In how many lines of the listing does the word "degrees" appear? Reply with the number only.

* * * *

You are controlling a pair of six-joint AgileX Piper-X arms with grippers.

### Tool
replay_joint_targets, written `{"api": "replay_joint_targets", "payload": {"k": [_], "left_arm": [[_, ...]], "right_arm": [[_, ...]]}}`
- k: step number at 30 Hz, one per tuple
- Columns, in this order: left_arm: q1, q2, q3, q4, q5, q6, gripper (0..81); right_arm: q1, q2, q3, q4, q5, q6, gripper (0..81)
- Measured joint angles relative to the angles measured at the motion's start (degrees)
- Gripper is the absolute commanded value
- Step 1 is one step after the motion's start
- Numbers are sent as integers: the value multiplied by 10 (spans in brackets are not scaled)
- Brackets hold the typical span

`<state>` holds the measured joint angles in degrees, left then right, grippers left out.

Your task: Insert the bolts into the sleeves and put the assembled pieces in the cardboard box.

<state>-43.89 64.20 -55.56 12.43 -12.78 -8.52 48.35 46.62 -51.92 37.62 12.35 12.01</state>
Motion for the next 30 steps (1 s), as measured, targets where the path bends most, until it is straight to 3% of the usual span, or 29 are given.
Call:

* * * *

■ Reply to the exercise:
2